Prime Counting Function π(n)

say primepi(100)           #=> 25
say primepi(50, 100)       #=> 10
say pi(10**12)             #=> 37607912018

# Closed-form bounds (no computation needed)
say 1000.prime_lower       # Lower bound for 1000th prime
say 1000.prime_upper       # Upper bound for 1000th prime
say primepi_lower(1e12)    # Lower bound for π($10^{12}$)
say primepi_upper(1e12)    # Upper bound for π($10^{12}$)

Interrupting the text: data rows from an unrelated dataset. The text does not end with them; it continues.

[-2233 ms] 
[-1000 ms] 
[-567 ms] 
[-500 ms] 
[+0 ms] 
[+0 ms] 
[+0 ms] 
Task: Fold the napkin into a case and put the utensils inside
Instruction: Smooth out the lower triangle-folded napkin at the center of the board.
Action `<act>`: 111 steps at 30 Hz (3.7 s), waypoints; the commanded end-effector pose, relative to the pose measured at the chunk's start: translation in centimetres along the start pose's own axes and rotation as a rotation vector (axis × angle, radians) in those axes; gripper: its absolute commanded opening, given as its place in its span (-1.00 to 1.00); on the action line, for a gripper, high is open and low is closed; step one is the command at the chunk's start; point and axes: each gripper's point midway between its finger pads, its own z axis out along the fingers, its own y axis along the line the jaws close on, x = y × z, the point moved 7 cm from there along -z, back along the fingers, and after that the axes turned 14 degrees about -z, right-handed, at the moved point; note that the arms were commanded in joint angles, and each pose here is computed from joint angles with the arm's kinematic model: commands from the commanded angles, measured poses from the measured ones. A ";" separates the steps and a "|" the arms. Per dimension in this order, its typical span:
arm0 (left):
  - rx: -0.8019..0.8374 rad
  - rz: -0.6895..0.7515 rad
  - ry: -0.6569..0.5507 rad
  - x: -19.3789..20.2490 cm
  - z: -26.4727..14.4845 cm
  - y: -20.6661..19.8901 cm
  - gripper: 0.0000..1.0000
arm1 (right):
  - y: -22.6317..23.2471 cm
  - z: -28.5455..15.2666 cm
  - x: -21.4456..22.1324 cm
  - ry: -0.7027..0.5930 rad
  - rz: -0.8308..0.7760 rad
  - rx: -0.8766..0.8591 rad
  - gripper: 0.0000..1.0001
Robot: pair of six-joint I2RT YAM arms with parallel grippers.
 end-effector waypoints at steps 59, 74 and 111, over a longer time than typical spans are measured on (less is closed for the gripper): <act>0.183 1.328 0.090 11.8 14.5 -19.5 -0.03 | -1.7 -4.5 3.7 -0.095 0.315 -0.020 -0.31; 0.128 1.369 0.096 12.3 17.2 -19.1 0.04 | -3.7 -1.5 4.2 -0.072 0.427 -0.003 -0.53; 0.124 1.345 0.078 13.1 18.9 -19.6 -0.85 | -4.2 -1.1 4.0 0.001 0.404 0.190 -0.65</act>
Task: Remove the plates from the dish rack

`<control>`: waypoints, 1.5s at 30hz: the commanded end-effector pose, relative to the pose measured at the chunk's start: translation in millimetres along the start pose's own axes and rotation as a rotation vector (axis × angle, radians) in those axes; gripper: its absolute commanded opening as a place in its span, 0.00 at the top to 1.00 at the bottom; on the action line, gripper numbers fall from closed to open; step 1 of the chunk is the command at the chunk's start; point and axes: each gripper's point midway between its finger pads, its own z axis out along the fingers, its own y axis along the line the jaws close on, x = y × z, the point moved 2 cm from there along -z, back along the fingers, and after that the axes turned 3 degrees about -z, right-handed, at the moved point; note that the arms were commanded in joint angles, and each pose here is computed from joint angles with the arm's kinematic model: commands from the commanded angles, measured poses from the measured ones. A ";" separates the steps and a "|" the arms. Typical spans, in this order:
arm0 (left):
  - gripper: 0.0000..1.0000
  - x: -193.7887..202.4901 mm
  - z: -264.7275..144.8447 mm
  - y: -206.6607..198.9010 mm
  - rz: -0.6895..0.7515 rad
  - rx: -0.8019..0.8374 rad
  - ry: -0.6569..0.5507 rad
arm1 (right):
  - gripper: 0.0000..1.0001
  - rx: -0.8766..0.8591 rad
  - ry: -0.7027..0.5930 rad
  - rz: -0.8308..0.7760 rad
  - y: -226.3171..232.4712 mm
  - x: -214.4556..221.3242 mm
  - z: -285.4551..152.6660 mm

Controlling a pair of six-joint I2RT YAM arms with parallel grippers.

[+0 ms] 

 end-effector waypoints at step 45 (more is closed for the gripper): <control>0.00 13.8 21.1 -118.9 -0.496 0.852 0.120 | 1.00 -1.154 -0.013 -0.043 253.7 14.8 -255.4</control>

For very large arguments, set Num!USE_PRIMECOUNT = true to delegate to Kim Walisch's highly optimized primecount binary.

Prime Sums

prime_sum(100)          # sum of primes ≤ 100
prime_sum(50, 100)      # sum of primes in [50,100]
prime_sum(1, 100, 2)    # sum of squares of primes ≤ 100
prime_power_sum(100)    # sum of prime powers ≤ 100
prime_power_count(100)  # count of prime powers ≤ 100

Special Prime Families

prime_cluster(1, 1000, 2)         # twin primes (p, p+2)
prime_cluster(1, 1000, 2, 6)      # prime triplets (p, p+2, p+6)
primorial(10)                     # product of primes ≤ 10 → 210
5.pn_primorial                    # product of first 5 primes → 2310

Smooth Numbers

A number is B-smooth if its largest prime factor ≤ B:

say gpf(5040)              #=> 7     (greatest prime factor)
say lpf(5040)              #=> 2     (least prime factor)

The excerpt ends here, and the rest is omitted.